Your goal: Without including any images, repeat the listing below exactly.

Collected data:

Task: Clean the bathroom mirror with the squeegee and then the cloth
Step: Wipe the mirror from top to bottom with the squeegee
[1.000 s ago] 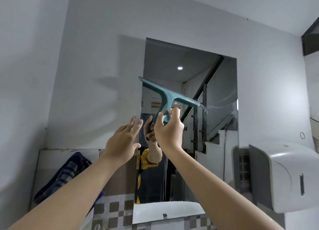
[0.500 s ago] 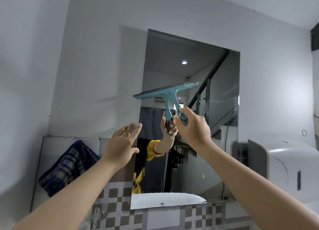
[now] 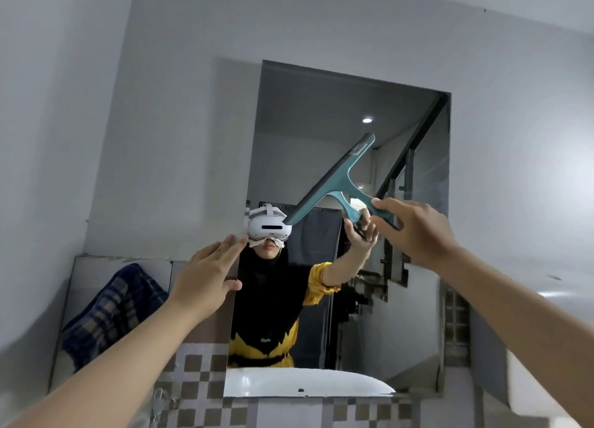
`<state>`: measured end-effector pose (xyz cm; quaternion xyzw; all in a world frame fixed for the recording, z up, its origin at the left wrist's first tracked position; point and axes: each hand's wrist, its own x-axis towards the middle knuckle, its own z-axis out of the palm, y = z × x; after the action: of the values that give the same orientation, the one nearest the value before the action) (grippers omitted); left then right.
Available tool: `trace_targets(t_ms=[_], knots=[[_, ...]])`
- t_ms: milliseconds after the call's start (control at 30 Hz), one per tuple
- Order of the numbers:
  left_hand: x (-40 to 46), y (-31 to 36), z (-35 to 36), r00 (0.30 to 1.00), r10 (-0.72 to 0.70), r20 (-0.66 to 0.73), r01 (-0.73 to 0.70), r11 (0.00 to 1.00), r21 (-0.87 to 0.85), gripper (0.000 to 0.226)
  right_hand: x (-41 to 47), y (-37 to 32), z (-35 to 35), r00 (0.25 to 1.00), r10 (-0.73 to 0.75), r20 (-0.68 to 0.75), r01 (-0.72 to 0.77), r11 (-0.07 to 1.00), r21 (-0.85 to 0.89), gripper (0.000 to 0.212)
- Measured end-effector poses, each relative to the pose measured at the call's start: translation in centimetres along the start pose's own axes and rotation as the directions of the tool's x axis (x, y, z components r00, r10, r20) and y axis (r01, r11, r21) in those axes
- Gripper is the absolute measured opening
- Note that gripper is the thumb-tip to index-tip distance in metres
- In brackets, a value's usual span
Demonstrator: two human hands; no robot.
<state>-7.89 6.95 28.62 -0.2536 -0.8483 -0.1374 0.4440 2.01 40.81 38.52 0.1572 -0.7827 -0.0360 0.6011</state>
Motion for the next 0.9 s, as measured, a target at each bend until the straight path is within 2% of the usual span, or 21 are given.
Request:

Exercise solution:
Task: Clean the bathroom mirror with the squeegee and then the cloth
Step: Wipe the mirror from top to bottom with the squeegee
[1.000 s ago] 
[0.500 s ago] 
[now] 
`<state>`: measured end-effector pose (xyz cm; quaternion xyzw; all in a world frame fixed for the recording, z up, its origin at the left wrist's first tracked position; point and axes: each hand's wrist, its own x-axis towards the middle knuckle, its own z-axis out of the palm, y = z × x; after the action: of the values that give the same orientation, the one nearest the value before the action) (grippers omitted); left then right.
Available tool: `trace_targets(t_ms=[_], knots=[[_, ...]])`
- t_ms: milliseconds after the call's start (control at 30 Hz), one per tuple
- Order of the numbers:
  left_hand: x (-40 to 46), y (-31 to 36), z (-35 to 36), r00 (0.30 to 1.00), r10 (-0.72 to 0.70), r20 (-0.66 to 0.73), r01 (-0.73 to 0.70), r11 (0.00 to 1.00), r21 (-0.87 to 0.85), gripper (0.000 to 0.226)
  right_hand: x (-41 to 47), y (-37 to 32), z (-35 to 35), r00 (0.25 to 1.00), r10 (-0.73 to 0.75), r20 (-0.68 to 0.75), r01 (-0.72 to 0.77), r11 (-0.07 to 1.00), r21 (-0.85 to 0.89), gripper (0.000 to 0.212)
- Measured end-effector poses, each relative to the pose measured at the call's start: translation in centimetres along the start pose's own axes and rotation as the directions of the tool's x axis (x, y, z components r00, r10, r20) and y axis (r01, r11, r21) in those axes
- Gripper is the absolute measured opening
- Note that gripper is the thumb-tip to index-tip distance in metres
- In brackets, a value's usual span
Demonstrator: two human hands; no robot.
<state>-7.89 6.95 28.62 -0.2536 -0.8483 -0.1374 0.4440 2.01 40.81 38.52 0.1572 -0.7827 -0.0360 0.6011</state>
Motion for the next 0.9 s, as measured, a target at each bend until the straight path is within 2% of the usual span, or 21 are given.
Request:

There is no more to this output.